Así funciona la economía arquitectónica… En Manhattan se dice que si tiras una piedra sobre una muchedumbre, probablemente acabe golpeando a un abogado. Si eso lo hicieses en Barcelona, en cambio, la piedra golpearía con toda probabilidad a un arquitecto: en la comarca del Barcelonés hay casi cinco mil colegiados, pero si contamos los no colegiados como es mi caso, probablemente superamos los diez mil. Incluso hay un libro sobre Barcelona titulado La ciudad de los arquitectos (1994), de Llàtzer Moix.

Es verdad que la Ciudad Condal atrae a este gremio igual que un establo atrae moscas. Aquí se respira, se come, y hasta se caga arquitectura. Siempre hay un happening arquitectónico en esta metrópoli, contamos ni más ni menos que con cinco escuelas dedicadas a esta disciplina, sin enumerar las muchas escuelas de arquitectura de todo el mundo que imparten clases aquí. En las encuestas a visitantes que publica anualmente Barcelona Turisme, lo que más valoran los guiris de esta ciudad son los edificios y las construcciones, por encima de la cultura o la gente. La arquitectura es todo un sector económico en esta ciudad.

A pesar del glamur del que disfruta, la verdad es que esta profesión ofrece unas condiciones de trabajo pésimas. Trabajar como falso autónomo, tener un sueldo de mierda, computar largas horas sin pago y aguantar broncas forman parte del día a día en muchos despachos. La situación laboral se ha deteriorado mucho en los últimos años, tanto durante la crisis como durante la supuesta recuperación.
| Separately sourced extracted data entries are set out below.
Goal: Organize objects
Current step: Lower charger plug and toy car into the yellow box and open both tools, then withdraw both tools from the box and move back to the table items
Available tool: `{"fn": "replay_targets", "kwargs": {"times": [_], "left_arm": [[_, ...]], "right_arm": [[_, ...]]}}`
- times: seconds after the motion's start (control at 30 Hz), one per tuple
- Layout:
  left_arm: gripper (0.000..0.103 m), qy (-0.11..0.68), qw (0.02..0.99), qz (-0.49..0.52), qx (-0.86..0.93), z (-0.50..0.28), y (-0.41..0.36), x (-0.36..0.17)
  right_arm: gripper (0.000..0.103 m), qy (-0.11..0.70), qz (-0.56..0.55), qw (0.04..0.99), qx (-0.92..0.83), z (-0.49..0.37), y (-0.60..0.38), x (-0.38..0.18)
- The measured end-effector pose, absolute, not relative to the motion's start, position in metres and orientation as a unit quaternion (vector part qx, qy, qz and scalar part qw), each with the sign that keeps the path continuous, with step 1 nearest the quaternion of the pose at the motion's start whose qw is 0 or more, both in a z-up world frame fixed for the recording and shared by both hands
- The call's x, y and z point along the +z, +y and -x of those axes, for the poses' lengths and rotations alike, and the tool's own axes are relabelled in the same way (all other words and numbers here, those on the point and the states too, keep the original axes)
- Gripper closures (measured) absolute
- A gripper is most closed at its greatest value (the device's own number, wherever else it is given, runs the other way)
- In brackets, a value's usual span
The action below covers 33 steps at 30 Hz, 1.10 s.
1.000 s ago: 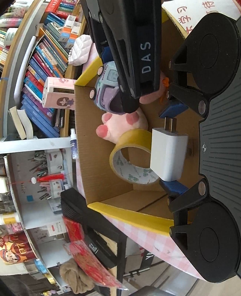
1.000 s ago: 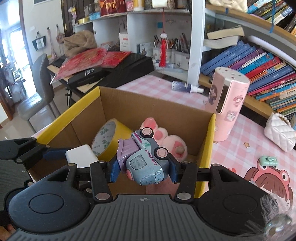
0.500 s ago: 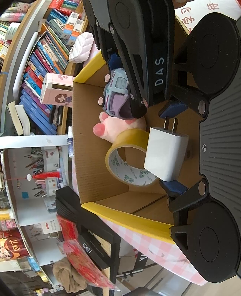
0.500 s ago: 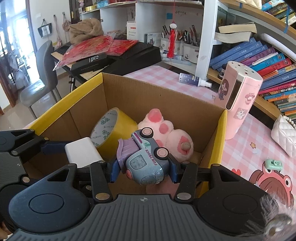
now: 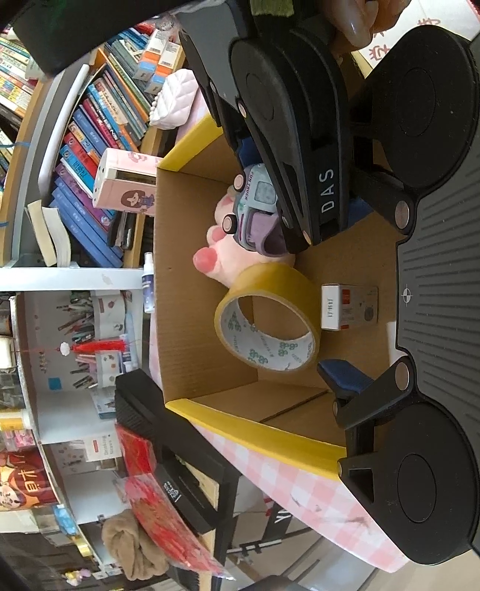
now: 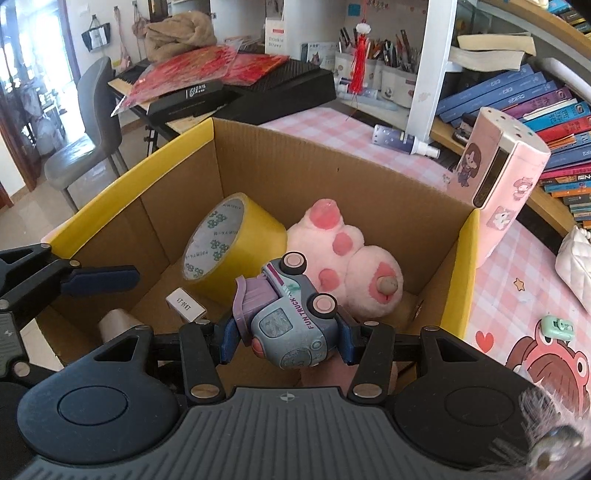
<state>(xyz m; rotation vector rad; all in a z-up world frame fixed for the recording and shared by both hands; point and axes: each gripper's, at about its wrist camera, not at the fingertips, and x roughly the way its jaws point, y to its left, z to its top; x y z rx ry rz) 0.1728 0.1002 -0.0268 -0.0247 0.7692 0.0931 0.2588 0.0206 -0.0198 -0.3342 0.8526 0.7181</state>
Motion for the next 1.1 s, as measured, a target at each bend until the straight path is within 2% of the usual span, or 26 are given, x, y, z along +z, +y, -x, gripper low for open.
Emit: {"fn": "replay_targets", "kwargs": {"times": [0.07, 0.17, 0.27, 0.8, 1.1], "left_arm": [[0.023, 0.371, 0.927, 0.013, 0.045, -0.170, 0.100, -0.026], [0.017, 0.360, 0.932, 0.012, 0.041, -0.166, 0.099, -0.022], [0.015, 0.348, 0.936, 0.011, 0.047, -0.159, 0.098, -0.017], [0.014, 0.281, 0.957, 0.042, 0.051, -0.103, 0.101, 0.019], [0.013, 0.284, 0.956, 0.047, 0.047, -0.065, 0.104, 0.016]], "right_arm": [[0.055, 0.403, 0.157, 0.836, 0.337, -0.259, 0.021, -0.019], [0.048, 0.395, 0.153, 0.840, 0.338, -0.255, 0.019, -0.016], [0.041, 0.382, 0.144, 0.847, 0.340, -0.246, 0.015, -0.010], [0.036, 0.275, 0.066, 0.921, 0.269, -0.184, -0.041, 0.041], [0.033, 0.247, 0.050, 0.949, 0.192, -0.135, -0.078, 0.041]]}}
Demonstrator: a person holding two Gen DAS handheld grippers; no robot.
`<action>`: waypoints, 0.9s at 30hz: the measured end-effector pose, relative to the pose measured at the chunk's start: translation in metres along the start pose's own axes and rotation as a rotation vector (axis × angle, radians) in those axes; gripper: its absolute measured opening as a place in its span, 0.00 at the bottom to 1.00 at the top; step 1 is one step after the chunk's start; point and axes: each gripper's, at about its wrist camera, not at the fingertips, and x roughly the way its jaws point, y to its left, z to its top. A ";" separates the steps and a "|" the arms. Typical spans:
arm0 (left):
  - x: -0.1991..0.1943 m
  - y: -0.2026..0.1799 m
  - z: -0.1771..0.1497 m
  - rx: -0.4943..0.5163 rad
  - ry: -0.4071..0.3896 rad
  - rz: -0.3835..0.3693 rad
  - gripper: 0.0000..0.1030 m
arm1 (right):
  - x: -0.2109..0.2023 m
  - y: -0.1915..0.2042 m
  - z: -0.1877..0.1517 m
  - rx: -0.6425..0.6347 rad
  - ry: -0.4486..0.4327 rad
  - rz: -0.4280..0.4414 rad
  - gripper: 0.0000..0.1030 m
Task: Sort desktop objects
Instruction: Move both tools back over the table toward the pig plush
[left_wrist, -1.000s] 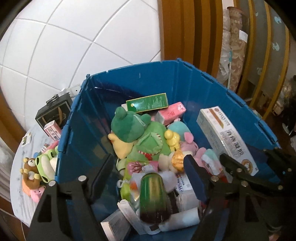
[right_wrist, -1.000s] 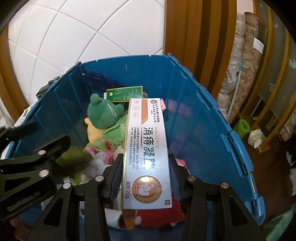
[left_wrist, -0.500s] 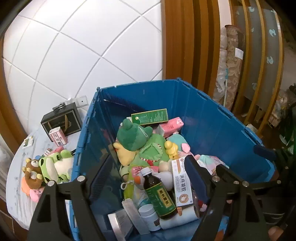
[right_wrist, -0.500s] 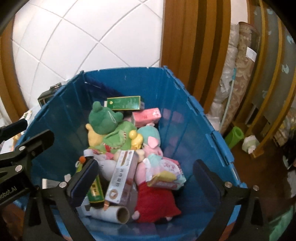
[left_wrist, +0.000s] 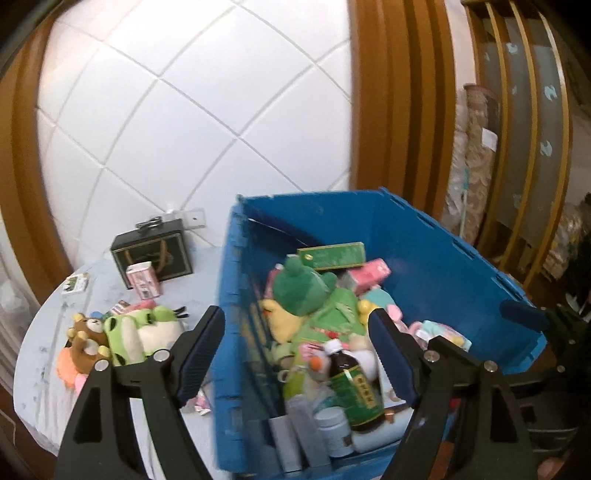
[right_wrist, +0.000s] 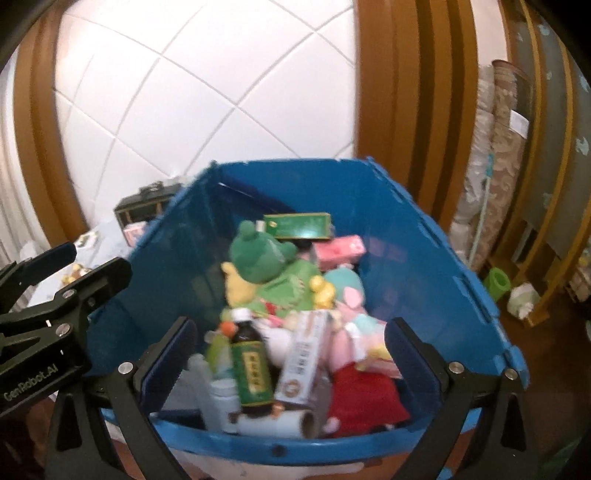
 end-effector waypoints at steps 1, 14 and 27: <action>-0.004 0.009 -0.001 -0.011 -0.013 0.009 0.77 | -0.001 0.011 0.002 -0.012 -0.015 0.015 1.00; -0.029 0.198 -0.032 -0.138 -0.022 0.158 0.77 | 0.012 0.162 0.017 -0.081 -0.085 0.121 1.00; 0.023 0.403 -0.094 -0.166 0.175 0.225 0.77 | 0.079 0.325 0.004 -0.029 0.029 0.107 1.00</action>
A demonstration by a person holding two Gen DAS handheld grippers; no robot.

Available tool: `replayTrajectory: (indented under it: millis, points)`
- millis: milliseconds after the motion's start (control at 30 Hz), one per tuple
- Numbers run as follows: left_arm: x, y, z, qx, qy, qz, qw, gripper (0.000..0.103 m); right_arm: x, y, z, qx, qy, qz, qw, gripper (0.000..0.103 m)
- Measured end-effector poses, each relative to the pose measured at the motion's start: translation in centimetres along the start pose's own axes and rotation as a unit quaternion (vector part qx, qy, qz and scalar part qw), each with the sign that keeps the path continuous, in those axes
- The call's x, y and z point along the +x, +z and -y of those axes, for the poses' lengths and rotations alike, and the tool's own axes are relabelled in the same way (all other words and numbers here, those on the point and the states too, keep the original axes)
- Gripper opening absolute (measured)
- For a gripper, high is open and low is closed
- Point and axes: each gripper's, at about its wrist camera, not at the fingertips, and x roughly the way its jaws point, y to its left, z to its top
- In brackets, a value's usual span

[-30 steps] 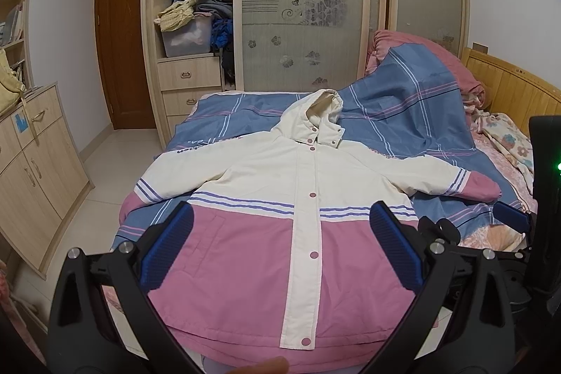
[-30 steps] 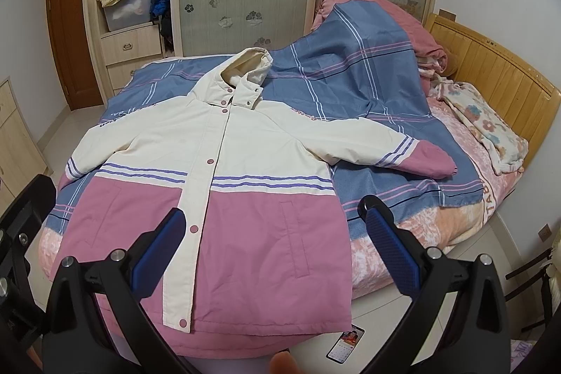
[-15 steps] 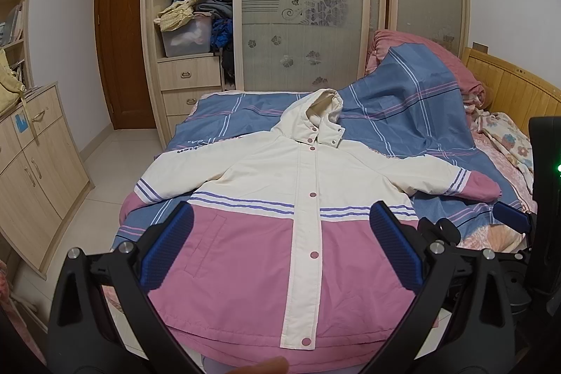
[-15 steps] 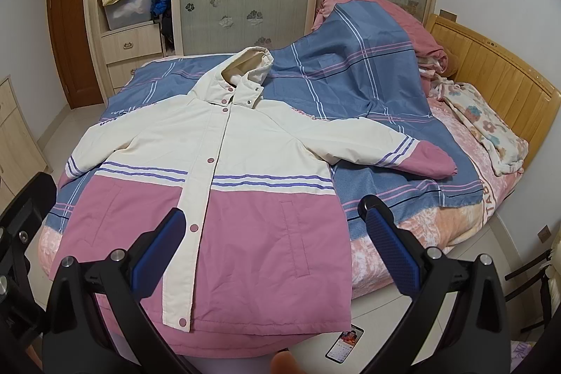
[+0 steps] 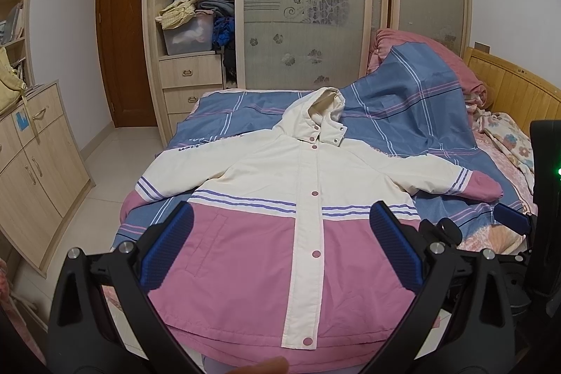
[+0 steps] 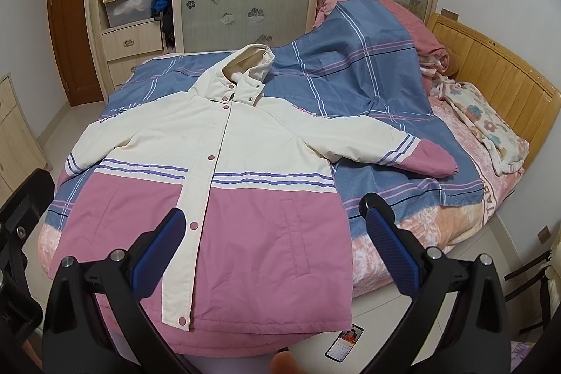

Curiosamente, esta época de decadencia coincide con el auge de las superestrellas de la arquitectura: nunca ha habido tanto interés por saber quién es el último ganador del Pritzker Prize, el llamado Nobel de la arquitectura a pesar de que el señor Nobel fue un científico y el señor Pritzker el fundador de una cadena hotelera. En fin.

En realidad, el prestigio del que disfruta esta ocupación y las deplorables condiciones laborales y profesionales van de la mano. La fama de un estudio de arquitectura es precisamente lo que le permite atraer talento joven dispuesto a currar por poco sueldo (o incluso gratis). Por eso los arquitectos buscan tanto la fama: se necesita mucha mano de obra para crear “buena arquitectura”. Los despachos más prestigiosos viven en gran parte de becarios que, en cambio, están encantados de poder incluir en sus currículums que han colaborado en tal o cual despacho. Así funciona la economía arquitectónica.

Lo cierto es que la mayoría de los estudios no pueden pagar sueldos dignos porque el mercado les exige regalar su profesionalidad, tanto a promotores privados como a administraciones públicas. Nos matamos a ofrecer ideas en concursos públicos que tienen como único premio la adjudicación del encargo. Debemos ser el único gremio que regala su trabajo a cambio de nada. Y aún es más triste ver cómo últimamente los jurados de concursos públicos valoran, por encima de la calidad arquitectónica, el descenso de los honorarios.

En esta profesión se compensan con glamur las pésimas condiciones en las que se trabaja. Podemos asistir a un coctel (mientras no estemos con una entrega) y aparentar que somos cojonudos, pero la realidad detrás de esa máscara es otra: una profesión con condiciones económicas indignas.